The image, rgbimage, and rgbalpha plotting styles all project a uniformly sampled grid of data values onto a plane in either 2D or 3D. The input data may be an actual bitmapped image, perhaps converted from a standard format such as PNG, or a simple array of numerical values.

This figure illustrates generation of a heat map from an array of scalar values. The current palette is used to map each value onto the color assigned to the corresponding pixel.

plot '-' matrix with image
5 4 3 1 0
2 2 0 0 1
0 0 0 1 0
0 1 2 4 3
e
e

Each pixel (data point) of the input 2D image will become a rectangle or parallelipiped in the plot. The coordinates of each data point will determine the center of the parallelipiped. That is, an M x N set of data will form an image with M x N pixels. This is different from the pm3d plotting style, where an M x N set of data will form a surface of (M-1) x (N-1) elements. The scan directions for a binary image data grid can be further controlled by additional keywords. See binary keywords flipx, keywords center, and keywords rotate.

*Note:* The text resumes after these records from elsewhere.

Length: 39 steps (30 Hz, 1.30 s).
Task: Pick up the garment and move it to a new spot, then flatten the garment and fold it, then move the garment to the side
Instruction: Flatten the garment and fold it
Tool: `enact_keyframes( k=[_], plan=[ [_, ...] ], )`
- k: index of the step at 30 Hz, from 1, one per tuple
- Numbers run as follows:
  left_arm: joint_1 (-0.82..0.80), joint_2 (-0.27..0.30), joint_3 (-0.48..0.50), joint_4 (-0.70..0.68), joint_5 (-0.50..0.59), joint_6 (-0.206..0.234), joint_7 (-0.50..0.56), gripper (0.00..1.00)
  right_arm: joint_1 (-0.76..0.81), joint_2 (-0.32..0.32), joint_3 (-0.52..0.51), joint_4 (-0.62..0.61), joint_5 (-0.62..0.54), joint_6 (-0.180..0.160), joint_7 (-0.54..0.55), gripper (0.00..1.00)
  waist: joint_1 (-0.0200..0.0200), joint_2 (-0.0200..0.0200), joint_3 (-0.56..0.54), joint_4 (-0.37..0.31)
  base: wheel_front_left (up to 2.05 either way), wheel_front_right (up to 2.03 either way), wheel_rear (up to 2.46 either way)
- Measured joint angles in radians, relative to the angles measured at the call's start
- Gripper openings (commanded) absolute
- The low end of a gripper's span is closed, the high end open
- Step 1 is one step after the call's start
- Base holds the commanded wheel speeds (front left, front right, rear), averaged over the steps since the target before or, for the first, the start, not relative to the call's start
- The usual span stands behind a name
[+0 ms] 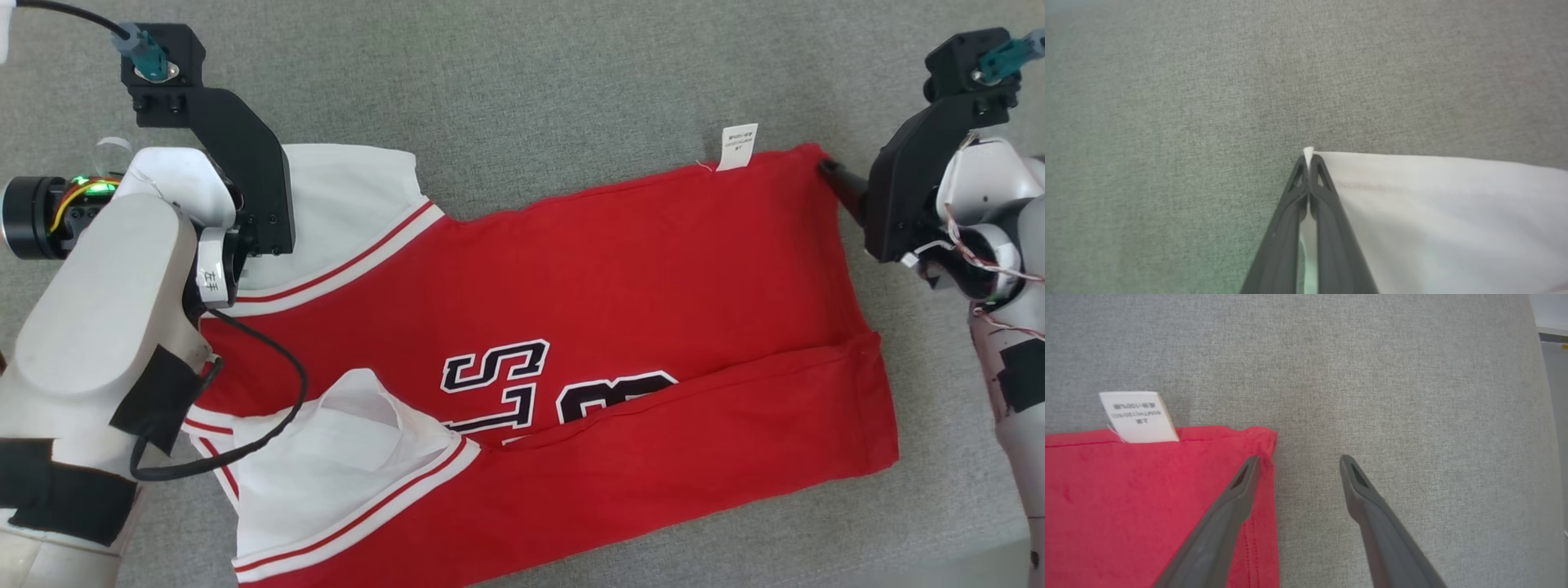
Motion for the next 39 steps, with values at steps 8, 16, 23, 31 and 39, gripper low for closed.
enact_keyframes(
  k=[8, 16, 23, 31, 39],
  plan=[
    [-0.006, 0.003, -0.005, -0.041, 0.0, 0.005, 0.012, 0.0, -0.023, -0.015, 0.05, 0.0, -0.007, 0.0, -0.007, 1.0, 0.0, 0.0, 0.032, 0.012, 0.0, 0.0, 0.0],
    [-0.015, -0.011, -0.002, -0.058, -0.019, 0.0, -0.002, 0.0, -0.071, -0.025, 0.146, 0.057, 0.021, 0.0, -0.012, 0.44, -0.0001, -0.0001, 0.056, 0.029, 0.0, 0.0, 0.0],
    [-0.003, -0.032, 0.03, -0.071, -0.053, -0.014, -0.082, 0.0, -0.078, -0.063, 0.181, 0.07, 0.052, 0.0, -0.065, 0.0, 0.0002, 0.0, 0.05, 0.037, 0.0, 0.0, 0.0],
    [0.044, -0.057, 0.095, -0.087, -0.11, -0.07, -0.279, 0.0, -0.04, -0.066, 0.137, 0.095, 0.03, 0.0, -0.236, 0.0, 0.0003, 0.0, 0.008, 0.046, 0.0, 0.0, 0.0],
    [0.106, -0.081, 0.145, -0.096, -0.158, -0.124, -0.458, 0.0, 0.001, -0.053, 0.114, 0.132, -0.012, 0.0, -0.342, 0.0, 0.0001, 0.0, -0.048, 0.065, 0.0, 0.0, 0.0]
  ],
)
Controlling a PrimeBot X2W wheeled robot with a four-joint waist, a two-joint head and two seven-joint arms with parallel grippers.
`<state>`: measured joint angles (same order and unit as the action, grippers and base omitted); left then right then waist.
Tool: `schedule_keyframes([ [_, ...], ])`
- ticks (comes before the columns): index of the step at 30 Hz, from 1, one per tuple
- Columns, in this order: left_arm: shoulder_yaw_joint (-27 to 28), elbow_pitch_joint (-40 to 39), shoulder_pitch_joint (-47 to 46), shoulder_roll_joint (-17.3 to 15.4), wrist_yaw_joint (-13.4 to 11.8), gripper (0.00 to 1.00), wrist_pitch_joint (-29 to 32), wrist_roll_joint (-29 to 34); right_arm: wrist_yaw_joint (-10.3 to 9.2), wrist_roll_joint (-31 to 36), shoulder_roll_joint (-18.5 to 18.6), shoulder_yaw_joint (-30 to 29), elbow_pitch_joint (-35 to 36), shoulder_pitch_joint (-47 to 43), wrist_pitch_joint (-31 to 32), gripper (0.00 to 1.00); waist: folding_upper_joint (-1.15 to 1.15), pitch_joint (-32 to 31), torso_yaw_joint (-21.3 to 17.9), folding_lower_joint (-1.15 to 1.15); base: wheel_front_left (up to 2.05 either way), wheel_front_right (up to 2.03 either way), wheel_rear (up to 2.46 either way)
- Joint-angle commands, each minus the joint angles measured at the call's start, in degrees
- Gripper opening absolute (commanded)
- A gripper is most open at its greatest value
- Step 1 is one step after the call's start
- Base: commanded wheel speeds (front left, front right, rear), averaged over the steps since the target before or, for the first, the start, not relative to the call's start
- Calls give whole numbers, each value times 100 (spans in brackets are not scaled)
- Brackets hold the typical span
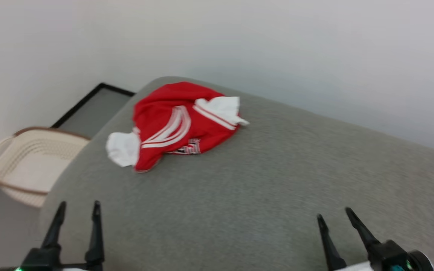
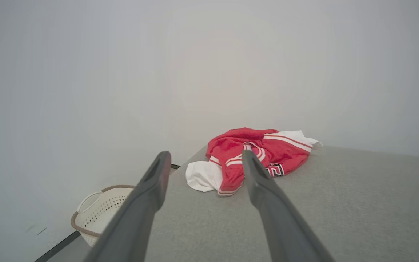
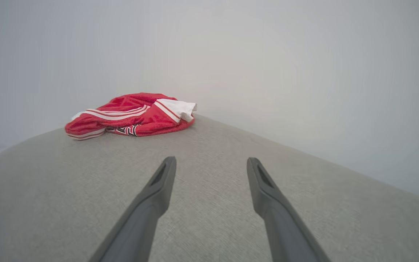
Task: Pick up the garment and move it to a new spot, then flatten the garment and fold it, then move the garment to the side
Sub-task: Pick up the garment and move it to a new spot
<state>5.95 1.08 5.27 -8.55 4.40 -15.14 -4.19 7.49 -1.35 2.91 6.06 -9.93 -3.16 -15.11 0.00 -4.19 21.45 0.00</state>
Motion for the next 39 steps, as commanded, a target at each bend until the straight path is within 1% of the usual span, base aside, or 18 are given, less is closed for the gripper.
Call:
schedule_keyframes([
  [1, 79, -13, 99, 77, -66, 100, -2, -52, 0, -12, -1, 101, -67, 123, -8, 100, 0, -17, 492, 0, 0, 0, 0],
  [4, 158, -33, 129, 168, -133, 100, -2, -44, 0, 14, 1, 187, -146, 264, -8, 100, 0, 34, 534, 0, 0, 0, 0],
  [8, 142, 139, -69, 202, -5, 100, -2, -178, 0, 72, 0, 155, -189, 262, -8, 100, 0, 44, 521, 0, 0, 0, 0],
  [10, 72, 332, -268, 142, 94, 100, 3, -315, 0, 104, 0, 51, -156, 149, -8, 100, 0, 50, 483, 0, 0, 0, 0],
  [12, 10, 518, -549, 30, 191, 100, 174, -524, 0, 142, -3, -17, -102, 65, -8, 100, 0, 114, 399, 0, 0, 0, 0],
  [13, -13, 560, -731, -69, 223, 100, 321, -654, 0, 183, -7, -31, -50, 88, -8, 100, 0, 208, 299, 0, 0, 0, 0],
  [15, -29, 589, -1111, -172, 277, 100, 663, -1106, 0, 298, -5, -56, 13, 149, -8, 100, 0, 436, 85, 0, 0, 0, 0],
  [18, -97, 610, -1769, -496, 315, 100, 1292, -1824, 0, 461, 2, -138, 120, 270, -8, 100, 0, 833, -211, 0, 0, 0, 0],
  [21, -298, 645, -2472, -991, 314, 100, 1993, -2445, 0, 627, 10, -207, 226, 406, 4, 100, 0, 1283, -468, 0, 0, 0, 0],
  [22, -385, 625, -2715, -1194, 313, 100, 2165, -2630, 0, 670, 25, -221, 267, 459, 16, 100, 0, 1442, -557, 0, 0, 0, 0],
  [23, -417, 660, -2948, -1320, 311, 100, 2352, -2877, 0, 705, 48, -229, 305, 519, 27, 100, 0, 1592, -640, 0, 0, 0, 0],
  [25, -534, 725, -3417, -1680, 312, 100, 2663, -3165, -1, 755, 107, -242, 392, 626, 52, 100, 0, 1883, -807, 0, 0, 0, 0],
  [26, -555, 815, -3645, -1792, 312, 100, 2822, -3332, -1, 768, 132, -257, 440, 675, 63, 100, 0, 2012, -875, 0, 0, 0, 0],
  [28, -683, 943, -4092, -2059, 313, 100, 3149, -3546, -1, 787, 185, -294, 546, 758, 83, 100, 0, 2270, -1004, 0, 0, 0, 0],
  [33, -1006, 1529, -5128, -2578, 313, 100, 3956, -4023, -1, 812, 280, -367, 937, 883, 124, 100, 0, 2830, -1268, 0, 0, 0, 0],
  [39, -1446, 2446, -6088, -2882, 307, 100, 4713, -4164, -1, 852, 320, -516, 1449, 855, 191, 100, 0, 3346, -1453, 0, 0, 0, 0],
])
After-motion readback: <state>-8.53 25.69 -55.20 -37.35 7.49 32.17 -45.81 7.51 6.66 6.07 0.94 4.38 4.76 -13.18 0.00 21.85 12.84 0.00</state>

Image data can be scaled to fill a particular rectangle within a 2D plot coordinate system by specifying the x and y extent of each pixel. See binary keywords dx and dy. To generate the figure at the right, the same input image was placed multiple times, each with a specified dx, dy, and origin. The input PNG image of a building is 50x128 pixels. The tall building was drawn by mapping this using dx=0.5 dy=1.5. The short building used a mapping dx=0.5 dy=0.35.

The image style handles input pixels containing a grayscale or color palette value. Thus 2D plots (plot command) require 3 columns of data (x,y,value), while 3D plots (splot command) require 4 columns of data (x,y,z,value).

The rgbimage style handles input pixels that are described by three separate values for the red, green, and blue components. Thus 5D data (x,y,r,g,b) is needed for plot and 6D data (x,y,z,r,g,b) for splot. The individual red, green, and blue components are assumed to lie in the range [0:255]. This matches the convention used in PNG and JPEG files (see binary filetype). However some data files use an alternative convention in which RGB components are floating point values in the range [0:1]. To use the rgbimage style with such data, the color component values must be rescaled to the range [0:255].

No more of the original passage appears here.